[Start of section]
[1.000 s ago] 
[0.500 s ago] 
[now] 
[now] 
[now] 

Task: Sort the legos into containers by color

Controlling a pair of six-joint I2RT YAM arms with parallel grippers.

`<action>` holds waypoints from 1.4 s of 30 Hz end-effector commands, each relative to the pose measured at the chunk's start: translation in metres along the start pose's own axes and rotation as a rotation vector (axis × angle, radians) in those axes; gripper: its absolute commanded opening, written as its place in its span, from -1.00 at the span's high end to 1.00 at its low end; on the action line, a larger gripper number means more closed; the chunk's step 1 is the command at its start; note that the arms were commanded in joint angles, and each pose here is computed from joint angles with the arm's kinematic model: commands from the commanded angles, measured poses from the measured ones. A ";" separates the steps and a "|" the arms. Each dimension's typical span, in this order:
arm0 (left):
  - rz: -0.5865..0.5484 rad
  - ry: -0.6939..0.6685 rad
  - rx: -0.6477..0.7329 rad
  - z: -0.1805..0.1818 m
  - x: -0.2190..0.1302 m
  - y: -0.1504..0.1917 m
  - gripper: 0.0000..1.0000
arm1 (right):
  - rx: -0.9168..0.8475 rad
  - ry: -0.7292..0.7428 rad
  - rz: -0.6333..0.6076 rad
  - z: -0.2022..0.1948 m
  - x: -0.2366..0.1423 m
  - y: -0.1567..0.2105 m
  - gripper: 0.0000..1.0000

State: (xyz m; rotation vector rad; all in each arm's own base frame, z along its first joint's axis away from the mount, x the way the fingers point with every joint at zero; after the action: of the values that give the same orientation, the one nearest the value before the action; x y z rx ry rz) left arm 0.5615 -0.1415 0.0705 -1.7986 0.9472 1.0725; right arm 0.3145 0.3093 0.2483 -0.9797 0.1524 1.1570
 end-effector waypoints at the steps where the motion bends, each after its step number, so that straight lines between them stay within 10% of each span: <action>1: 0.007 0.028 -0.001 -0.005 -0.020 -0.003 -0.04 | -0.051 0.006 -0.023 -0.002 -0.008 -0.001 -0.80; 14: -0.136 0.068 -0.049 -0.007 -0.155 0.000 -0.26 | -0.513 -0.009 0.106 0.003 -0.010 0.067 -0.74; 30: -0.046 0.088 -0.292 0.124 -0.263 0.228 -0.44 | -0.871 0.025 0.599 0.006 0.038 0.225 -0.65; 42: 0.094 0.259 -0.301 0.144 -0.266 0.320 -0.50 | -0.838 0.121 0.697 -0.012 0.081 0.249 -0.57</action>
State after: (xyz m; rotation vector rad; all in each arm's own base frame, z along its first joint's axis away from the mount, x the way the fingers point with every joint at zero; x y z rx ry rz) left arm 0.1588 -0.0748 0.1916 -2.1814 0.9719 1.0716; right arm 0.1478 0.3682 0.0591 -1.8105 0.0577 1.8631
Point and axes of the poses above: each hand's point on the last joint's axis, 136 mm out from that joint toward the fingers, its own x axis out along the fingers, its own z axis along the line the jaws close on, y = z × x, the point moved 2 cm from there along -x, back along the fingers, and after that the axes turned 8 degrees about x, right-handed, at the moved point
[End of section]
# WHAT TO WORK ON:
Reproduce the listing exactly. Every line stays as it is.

# SOLUTION:
[1.000 s ago] 
[0.500 s ago] 
[now] 
[now] 
[now] 

Task: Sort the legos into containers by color

Controlling a pair of six-joint I2RT YAM arms with parallel grippers.

`<action>` holds waypoints from 1.4 s of 30 Hz end-effector commands, each relative to the pose measured at the chunk's start: translation in metres along the start pose's own axes and rotation as a rotation vector (axis × angle, radians) in those axes; gripper: its absolute commanded opening, written as its place in its span, from -1.00 at the span's high end to 1.00 at its low end; on the action line, a larger gripper number means more closed; the chunk's step 1 is the command at its start; note that the arms were commanded in joint angles, and each pose here is computed from joint angles with the arm's kinematic model: commands from the commanded angles, measured poses from the measured ones. A ";" separates the steps and a "|" the arms. Each dimension's typical span, in this order:
arm0 (left):
  - rz: -0.5865..0.5484 rad
  - ry: -0.6939..0.6685 rad
  - rx: -0.6477..0.7329 rad
  - z: -0.1805..0.1818 m
  - x: -0.2190..0.1302 m
  - y: -0.1504..0.1917 m
  - gripper: 0.0000..1.0000
arm1 (right):
  - rx: -0.9168..0.8475 rad
  - ry: -0.7292..0.7428 rad
  - rz: -0.6333..0.6076 rad
  - z: -0.2022..0.1948 m
  - x: -0.2366..0.1423 m
  - y: -0.1567..0.2105 m
  - gripper: 0.0000..1.0000

State: (xyz m; rotation vector rad; all in each arm's own base frame, z along its first joint's axis away from the mount, x the way the fingers point with every joint at zero; after the action: of the values that give the same orientation, the one nearest the value before the action; x y z rx ry rz) left arm 0.5615 -0.1415 0.0705 -1.7986 0.9472 1.0725; right arm 0.3145 0.3093 0.2483 -0.9797 0.1524 1.1570
 end-effector waypoints at the steps where the motion bends, each after its step number, so that straight lines between them stay within 10% of each span: <action>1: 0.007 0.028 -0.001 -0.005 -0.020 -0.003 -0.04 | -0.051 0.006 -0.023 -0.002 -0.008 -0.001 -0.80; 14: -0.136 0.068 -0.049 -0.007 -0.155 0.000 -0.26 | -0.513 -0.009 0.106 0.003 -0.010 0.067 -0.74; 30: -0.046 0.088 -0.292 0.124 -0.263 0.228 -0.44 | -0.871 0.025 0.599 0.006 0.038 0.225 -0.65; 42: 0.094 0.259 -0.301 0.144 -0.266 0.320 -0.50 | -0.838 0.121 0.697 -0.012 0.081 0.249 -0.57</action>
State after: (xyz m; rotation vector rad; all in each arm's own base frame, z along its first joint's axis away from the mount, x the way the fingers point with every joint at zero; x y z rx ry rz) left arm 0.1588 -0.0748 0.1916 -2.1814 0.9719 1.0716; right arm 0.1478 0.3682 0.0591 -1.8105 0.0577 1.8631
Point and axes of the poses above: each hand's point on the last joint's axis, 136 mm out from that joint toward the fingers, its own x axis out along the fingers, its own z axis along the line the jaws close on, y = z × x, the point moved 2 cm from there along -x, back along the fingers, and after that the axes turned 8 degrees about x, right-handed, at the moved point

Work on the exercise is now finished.